Clearly there is some proof, theorem, or basic property of twos complement representation that can explain this concisely (but I can't articulate it myself).
Also: I note that each of the examples cited above use "currentTime-timerTime > 0" for the test; it seems more correct to me to use "currentTime-timerTime => 0". I checked all the corner cases I could think of and this still works, but exits the loop as soon as the stop time (timer value) is reached. Any reason to use ">" instead of "=>"?
Along the same lines, my implementation is much like the example from lonesock (for the same reason - do the calculation of "timerTime" once then have a simple test loop). Any reason why this is not preferred? -
The point being that "timerTime := cnt + clkfreq/1000*millis" captures the begin time (in cnt) earlier than "timerTime := clkfreq/1000*millis + cnt" (assuming left-to-right order of evaluation) and therefore starts the timer sooner.
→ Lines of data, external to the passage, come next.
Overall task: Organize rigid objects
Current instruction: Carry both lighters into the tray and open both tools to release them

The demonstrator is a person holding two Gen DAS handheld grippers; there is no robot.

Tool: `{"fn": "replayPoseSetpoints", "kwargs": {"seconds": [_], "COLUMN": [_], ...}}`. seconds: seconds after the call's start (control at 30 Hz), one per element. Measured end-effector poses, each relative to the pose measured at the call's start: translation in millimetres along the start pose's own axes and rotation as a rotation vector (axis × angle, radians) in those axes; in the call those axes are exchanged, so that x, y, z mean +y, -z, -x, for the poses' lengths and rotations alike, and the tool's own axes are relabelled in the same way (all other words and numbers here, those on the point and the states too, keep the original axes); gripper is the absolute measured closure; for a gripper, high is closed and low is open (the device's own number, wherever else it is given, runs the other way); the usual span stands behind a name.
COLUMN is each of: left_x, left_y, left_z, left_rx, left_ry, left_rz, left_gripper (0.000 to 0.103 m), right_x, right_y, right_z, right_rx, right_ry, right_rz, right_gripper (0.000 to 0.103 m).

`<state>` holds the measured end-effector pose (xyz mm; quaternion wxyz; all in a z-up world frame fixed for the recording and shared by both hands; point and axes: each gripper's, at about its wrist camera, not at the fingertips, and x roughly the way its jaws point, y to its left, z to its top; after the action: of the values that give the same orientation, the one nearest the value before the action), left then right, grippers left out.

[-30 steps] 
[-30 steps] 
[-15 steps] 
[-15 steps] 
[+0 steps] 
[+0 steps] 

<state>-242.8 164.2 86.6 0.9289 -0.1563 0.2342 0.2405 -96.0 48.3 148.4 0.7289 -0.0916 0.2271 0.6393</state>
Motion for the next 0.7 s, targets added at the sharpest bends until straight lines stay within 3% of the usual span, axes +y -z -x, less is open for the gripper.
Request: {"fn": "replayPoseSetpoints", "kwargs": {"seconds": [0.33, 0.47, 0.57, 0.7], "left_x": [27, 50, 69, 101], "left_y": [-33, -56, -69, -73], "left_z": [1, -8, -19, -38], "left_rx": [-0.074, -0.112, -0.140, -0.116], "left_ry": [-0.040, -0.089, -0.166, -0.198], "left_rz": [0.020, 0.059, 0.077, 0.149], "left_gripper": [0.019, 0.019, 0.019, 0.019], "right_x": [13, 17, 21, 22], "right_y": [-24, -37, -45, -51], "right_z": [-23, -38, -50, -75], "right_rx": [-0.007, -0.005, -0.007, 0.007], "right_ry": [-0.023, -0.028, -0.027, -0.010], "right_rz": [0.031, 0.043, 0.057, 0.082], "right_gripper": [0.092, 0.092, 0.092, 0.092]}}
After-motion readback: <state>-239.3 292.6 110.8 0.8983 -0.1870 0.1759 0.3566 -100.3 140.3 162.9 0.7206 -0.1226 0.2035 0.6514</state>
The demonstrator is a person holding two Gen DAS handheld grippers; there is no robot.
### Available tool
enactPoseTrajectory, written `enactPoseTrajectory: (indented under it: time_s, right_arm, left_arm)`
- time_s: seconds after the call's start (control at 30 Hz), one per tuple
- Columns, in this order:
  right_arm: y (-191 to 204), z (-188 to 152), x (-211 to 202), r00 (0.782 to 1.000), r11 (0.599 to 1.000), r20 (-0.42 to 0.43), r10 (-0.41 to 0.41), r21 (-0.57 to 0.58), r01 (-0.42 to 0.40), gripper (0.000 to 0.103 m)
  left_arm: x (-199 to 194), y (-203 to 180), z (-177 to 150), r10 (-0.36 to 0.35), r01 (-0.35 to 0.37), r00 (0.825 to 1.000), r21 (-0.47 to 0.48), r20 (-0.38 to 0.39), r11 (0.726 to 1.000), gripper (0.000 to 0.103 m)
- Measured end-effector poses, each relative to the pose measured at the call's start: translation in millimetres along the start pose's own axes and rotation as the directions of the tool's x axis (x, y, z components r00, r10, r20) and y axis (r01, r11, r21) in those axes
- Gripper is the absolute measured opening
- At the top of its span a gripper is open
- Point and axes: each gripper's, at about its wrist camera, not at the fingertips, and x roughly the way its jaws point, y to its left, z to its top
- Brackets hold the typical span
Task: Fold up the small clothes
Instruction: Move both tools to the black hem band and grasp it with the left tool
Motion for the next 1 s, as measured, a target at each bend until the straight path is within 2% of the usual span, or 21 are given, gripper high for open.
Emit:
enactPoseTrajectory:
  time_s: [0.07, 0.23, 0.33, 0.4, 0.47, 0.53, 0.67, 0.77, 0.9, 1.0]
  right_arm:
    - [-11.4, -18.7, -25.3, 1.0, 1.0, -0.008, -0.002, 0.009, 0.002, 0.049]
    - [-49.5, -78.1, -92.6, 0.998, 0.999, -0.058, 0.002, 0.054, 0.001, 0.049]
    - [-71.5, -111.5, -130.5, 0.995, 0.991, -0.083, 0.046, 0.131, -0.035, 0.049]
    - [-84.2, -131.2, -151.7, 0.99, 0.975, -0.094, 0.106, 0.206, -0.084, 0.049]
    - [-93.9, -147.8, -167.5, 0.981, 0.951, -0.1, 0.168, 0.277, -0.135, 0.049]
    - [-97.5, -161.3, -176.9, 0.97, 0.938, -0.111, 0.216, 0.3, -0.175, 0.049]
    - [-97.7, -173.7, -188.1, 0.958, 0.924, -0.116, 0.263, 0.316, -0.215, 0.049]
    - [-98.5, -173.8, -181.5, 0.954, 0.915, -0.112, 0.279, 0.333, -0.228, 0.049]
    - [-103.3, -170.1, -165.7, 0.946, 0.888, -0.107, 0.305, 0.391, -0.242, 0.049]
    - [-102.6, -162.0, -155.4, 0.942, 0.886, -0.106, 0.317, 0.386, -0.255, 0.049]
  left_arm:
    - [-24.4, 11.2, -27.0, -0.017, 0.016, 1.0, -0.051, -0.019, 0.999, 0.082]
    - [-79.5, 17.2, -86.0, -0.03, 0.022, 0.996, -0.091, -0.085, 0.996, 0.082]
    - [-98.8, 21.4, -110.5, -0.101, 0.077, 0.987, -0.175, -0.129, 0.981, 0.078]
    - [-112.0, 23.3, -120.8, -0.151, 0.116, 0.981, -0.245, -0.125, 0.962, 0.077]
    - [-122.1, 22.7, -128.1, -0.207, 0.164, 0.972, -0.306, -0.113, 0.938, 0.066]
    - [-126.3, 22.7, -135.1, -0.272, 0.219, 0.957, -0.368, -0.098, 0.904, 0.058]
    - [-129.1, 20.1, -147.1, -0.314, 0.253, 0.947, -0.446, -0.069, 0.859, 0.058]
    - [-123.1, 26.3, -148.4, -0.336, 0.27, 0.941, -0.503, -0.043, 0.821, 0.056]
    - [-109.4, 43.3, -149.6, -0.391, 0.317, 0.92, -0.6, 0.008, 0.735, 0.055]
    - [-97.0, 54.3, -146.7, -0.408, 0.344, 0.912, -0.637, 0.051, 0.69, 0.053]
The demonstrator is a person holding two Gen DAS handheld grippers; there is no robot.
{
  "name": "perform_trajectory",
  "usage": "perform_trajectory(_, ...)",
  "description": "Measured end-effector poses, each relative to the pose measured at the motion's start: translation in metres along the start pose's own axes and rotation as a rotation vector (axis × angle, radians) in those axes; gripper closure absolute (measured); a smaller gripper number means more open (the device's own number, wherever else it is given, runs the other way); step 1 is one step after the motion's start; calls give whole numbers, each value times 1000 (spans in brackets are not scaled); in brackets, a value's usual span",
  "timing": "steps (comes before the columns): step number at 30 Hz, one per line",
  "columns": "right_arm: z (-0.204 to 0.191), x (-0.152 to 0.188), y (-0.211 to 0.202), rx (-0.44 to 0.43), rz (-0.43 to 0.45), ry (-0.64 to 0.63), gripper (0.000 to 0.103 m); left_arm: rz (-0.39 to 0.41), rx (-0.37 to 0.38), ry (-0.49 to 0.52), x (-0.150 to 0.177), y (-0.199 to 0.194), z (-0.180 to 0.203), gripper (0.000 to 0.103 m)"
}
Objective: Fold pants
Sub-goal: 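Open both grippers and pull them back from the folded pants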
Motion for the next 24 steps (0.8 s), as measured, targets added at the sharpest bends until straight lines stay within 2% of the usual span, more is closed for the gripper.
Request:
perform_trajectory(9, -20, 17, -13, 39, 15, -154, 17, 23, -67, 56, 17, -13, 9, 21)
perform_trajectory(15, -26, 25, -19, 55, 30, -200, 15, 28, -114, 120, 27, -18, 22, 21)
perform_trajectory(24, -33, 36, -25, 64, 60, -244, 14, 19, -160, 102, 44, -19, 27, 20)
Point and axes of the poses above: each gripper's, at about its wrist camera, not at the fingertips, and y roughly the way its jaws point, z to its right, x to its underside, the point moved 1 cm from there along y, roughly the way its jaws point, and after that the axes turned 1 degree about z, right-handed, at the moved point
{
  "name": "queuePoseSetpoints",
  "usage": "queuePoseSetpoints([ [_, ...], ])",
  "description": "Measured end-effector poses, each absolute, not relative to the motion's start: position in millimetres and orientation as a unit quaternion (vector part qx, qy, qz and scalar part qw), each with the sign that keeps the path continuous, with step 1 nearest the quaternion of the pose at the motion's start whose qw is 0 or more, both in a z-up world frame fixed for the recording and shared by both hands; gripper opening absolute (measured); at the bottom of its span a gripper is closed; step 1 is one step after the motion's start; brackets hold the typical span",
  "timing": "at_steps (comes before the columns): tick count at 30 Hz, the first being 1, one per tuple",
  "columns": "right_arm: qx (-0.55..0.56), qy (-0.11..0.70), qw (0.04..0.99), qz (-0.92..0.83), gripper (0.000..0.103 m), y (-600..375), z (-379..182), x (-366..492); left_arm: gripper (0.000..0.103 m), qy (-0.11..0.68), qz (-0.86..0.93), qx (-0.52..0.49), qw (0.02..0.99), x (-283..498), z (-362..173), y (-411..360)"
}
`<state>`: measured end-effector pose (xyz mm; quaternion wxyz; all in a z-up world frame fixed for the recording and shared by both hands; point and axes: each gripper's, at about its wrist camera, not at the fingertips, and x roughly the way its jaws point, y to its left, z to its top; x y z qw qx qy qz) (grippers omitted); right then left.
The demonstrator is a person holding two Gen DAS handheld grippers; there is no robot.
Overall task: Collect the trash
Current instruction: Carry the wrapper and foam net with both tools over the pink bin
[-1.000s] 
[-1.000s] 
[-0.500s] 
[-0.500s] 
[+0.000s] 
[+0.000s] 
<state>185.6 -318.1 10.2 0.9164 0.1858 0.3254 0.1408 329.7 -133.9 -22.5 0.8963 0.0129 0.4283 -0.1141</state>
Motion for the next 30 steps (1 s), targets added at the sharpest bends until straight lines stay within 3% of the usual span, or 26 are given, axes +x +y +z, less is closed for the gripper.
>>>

Interesting how much detail there is to understand for such a very simple task. Thanks for the replies.
Massimo
The outstanding questions (simplified - see post #8 for full text) are:
1) Can anyone explain the fundamentals of why this works? I have proven to myself that it does, but it can't be a coincidence.
2) Any reason why the comparison uses "> 0" instead of "=> 0" ?
@Ding-Batty: looks like you spent some time determining precise # clocks...
2) The difference between >0 and =>0 is exactly 12.5 ns with 80MHz clock. It's just a definition: Is it a timeout if you reach the time or if you are over the time?
1) It works because you subtract two 32bit numbers and get again a 32bit result. It's some kind of subtract with modulo.
The subtract operation for signed and unsigned numbers is exactly the same, the only difference is how the Carry (Borrow) is handled (and how the result is interpreted). Here we ignore the carry flag anyway.